I am glad to be coming towards the end of my career. I have spent most of it trying to help people who did not thank me, as a rule, and who were treated with varying degrees of contempt by most of the rest of the population. I also made a reasonable living for a while.

You will have guessed that I spent a lot of my time as a magistrates’ court advocate.

I remain engaged in this work, part-time and in a variety of courts. What has struck me is the low morale of practitioners, in all branches, and the chaos caused by the decisions of politicians and the frightened administrators trying to put their policies into effect.

I bank with the Co-op, which gives you a clue as to my political leanings. I call the people I represent ‘clients’, which gives you another clue. I wince when I read about ‘customers’ and ‘sales targets’.

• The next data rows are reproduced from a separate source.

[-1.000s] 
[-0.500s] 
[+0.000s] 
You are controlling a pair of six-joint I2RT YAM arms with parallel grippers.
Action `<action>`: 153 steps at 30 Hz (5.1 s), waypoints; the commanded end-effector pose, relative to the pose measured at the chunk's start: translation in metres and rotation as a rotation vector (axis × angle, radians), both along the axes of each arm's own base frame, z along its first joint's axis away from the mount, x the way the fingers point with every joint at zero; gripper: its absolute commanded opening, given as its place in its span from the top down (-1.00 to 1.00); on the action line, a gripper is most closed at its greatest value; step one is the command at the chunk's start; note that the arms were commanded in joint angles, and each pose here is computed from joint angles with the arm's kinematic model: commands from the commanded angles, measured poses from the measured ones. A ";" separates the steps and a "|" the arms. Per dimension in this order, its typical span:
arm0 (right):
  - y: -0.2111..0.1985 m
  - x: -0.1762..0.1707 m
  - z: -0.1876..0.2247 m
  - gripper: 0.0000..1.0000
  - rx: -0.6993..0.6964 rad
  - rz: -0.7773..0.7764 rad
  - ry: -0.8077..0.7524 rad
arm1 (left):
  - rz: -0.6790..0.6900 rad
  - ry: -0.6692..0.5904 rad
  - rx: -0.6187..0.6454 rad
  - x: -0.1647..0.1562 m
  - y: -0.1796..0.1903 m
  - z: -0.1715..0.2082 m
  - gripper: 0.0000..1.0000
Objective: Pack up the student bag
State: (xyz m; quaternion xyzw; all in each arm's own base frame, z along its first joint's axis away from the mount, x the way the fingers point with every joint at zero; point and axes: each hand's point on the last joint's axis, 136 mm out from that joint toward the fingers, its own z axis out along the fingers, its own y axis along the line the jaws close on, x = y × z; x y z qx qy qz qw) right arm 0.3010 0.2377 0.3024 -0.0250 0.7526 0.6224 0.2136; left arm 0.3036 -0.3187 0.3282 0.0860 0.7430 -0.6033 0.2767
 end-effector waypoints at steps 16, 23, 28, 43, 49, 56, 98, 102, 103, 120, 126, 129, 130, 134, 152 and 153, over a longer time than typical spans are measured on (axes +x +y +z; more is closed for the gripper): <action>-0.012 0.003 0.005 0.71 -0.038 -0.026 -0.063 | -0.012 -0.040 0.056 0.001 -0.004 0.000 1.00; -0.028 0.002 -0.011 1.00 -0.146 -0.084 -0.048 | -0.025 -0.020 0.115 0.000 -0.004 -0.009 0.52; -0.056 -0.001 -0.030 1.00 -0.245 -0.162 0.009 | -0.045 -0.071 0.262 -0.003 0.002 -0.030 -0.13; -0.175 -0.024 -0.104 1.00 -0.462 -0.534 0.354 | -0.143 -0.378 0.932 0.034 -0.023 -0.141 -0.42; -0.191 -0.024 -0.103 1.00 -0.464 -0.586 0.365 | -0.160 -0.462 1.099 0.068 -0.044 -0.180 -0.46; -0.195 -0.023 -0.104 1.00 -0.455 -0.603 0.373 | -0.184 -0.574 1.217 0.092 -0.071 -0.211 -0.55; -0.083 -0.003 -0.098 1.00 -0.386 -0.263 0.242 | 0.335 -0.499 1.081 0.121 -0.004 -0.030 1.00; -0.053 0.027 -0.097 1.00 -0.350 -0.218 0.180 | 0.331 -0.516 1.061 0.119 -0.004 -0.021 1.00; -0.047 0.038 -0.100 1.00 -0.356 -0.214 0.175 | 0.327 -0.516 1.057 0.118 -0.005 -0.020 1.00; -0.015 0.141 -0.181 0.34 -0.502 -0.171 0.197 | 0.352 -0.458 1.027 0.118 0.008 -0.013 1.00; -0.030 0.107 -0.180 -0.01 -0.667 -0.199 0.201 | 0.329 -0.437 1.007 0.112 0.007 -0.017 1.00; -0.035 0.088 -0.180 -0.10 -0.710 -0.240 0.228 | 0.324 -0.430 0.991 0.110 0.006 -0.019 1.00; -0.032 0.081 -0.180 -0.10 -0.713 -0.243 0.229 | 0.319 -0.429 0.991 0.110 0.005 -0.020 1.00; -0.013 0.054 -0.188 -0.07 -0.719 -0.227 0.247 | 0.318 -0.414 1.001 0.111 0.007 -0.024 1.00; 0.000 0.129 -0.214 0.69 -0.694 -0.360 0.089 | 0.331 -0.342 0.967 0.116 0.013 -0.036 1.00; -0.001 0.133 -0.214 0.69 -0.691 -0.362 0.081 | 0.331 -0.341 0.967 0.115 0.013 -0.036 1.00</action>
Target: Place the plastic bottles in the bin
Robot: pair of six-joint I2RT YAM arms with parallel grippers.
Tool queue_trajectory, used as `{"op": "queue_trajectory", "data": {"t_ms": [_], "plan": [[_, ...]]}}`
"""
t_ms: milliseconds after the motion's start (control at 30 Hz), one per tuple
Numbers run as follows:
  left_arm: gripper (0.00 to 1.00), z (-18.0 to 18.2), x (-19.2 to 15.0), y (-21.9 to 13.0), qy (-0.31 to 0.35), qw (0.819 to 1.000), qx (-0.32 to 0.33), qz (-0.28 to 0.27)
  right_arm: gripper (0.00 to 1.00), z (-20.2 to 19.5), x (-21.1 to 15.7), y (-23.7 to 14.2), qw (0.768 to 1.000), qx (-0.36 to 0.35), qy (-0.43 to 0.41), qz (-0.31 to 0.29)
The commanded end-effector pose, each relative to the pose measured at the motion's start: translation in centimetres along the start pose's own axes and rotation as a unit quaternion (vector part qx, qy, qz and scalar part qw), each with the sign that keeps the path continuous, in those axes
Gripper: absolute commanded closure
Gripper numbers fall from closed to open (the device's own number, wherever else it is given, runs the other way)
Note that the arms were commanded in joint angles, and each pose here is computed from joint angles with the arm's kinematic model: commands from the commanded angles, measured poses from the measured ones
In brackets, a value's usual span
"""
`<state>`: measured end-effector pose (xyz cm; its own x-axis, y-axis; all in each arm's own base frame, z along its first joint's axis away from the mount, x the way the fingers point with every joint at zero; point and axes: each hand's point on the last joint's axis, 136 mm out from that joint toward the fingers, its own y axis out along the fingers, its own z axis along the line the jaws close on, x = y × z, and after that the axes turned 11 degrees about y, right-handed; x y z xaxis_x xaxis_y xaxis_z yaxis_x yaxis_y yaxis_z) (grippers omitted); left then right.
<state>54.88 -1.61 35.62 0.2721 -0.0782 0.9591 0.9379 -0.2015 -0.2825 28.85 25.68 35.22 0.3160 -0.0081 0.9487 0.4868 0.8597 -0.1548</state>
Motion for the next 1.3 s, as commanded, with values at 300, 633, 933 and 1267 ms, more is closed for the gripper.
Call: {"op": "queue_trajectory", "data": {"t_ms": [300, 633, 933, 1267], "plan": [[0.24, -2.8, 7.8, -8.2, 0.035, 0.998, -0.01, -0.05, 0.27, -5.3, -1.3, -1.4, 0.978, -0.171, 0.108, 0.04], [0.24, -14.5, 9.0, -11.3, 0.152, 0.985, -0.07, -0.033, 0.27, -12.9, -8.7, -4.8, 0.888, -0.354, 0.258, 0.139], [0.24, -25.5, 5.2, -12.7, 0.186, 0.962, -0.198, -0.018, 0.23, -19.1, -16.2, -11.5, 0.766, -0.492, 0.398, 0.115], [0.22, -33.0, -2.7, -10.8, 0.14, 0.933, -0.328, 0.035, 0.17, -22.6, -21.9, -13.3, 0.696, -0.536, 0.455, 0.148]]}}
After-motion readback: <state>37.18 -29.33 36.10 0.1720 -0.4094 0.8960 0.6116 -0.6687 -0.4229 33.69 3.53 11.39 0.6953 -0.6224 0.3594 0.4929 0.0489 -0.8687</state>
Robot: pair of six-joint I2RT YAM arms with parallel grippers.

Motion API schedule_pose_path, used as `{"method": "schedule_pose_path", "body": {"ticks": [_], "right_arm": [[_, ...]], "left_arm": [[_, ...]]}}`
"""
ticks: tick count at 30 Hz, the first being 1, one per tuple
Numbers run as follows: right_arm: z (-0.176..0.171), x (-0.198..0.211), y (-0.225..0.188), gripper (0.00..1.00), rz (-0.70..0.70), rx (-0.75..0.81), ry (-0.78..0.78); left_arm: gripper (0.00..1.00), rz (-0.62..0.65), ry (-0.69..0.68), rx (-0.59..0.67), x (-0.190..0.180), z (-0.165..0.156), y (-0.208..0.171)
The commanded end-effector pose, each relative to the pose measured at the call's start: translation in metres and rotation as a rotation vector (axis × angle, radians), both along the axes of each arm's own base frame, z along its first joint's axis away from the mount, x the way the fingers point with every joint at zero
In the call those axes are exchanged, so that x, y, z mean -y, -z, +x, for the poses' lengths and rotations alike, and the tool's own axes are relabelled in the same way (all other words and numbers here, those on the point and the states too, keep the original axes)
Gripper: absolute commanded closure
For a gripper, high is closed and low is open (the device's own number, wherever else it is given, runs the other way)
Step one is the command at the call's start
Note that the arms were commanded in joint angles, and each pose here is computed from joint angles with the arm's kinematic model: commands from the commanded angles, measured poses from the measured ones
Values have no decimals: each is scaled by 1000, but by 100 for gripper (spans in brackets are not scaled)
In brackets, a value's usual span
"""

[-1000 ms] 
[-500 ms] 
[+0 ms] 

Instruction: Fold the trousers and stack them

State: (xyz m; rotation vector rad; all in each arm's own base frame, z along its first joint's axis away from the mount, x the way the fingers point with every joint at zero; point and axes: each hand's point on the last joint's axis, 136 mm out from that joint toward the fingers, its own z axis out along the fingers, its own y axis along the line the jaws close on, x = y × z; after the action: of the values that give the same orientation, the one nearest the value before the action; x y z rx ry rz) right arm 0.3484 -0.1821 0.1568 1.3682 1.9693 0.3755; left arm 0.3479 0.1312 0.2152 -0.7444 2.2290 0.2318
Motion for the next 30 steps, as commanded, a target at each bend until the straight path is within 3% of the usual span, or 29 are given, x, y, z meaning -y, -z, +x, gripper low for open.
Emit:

I am not, however, a Luddite. There may be a parallel with the lighting industry here. I am all in favour of the electric light bulb, but I never read of intimate electric light bulb dinners. In some ways, I am the equivalent of the candlemaker.

For many people, the new order – alternative business structures, virtual firms and conveyancing factories – may provide what they want. Whether they will want it for long is another question. Good-quality baked beans in tins will sell well, and if the new order is getting a good product into a good container, good luck to it.

However, there remain some who think that the original concept of a solicitor (and a barrister, for that matter) still has a place in our society. I would qualify ‘society’ with the adjective ‘civilised’, because it has no place in an uncivilised society. The client, a person who wants sound advice (and action) from an experienced adviser whose judgement they trust, still exists.

A civilised society has a fair, well-run, legal system – fair in its decision-making and in its access. It involves expenditure on unpopular causes and unpopular people. That is what makes it civilised.

Whether we are in for a prolonged period of barbarism, or some enlightened saviour is on their way to rescue us, I do not know. The signs are not good. The only thing wrong with democracy, they say, is the existence of politicians. In our island the second-hand car salesman is king (I know some excellent second-hand car salesmen, by the way, but I do not want them running the country).

In the meantime I will carry on as long as I can, trying to help those who value my assistance – or would if they could. I have hopes for the survival of the candlemakers among us, and wish the electric light bulb-makers well.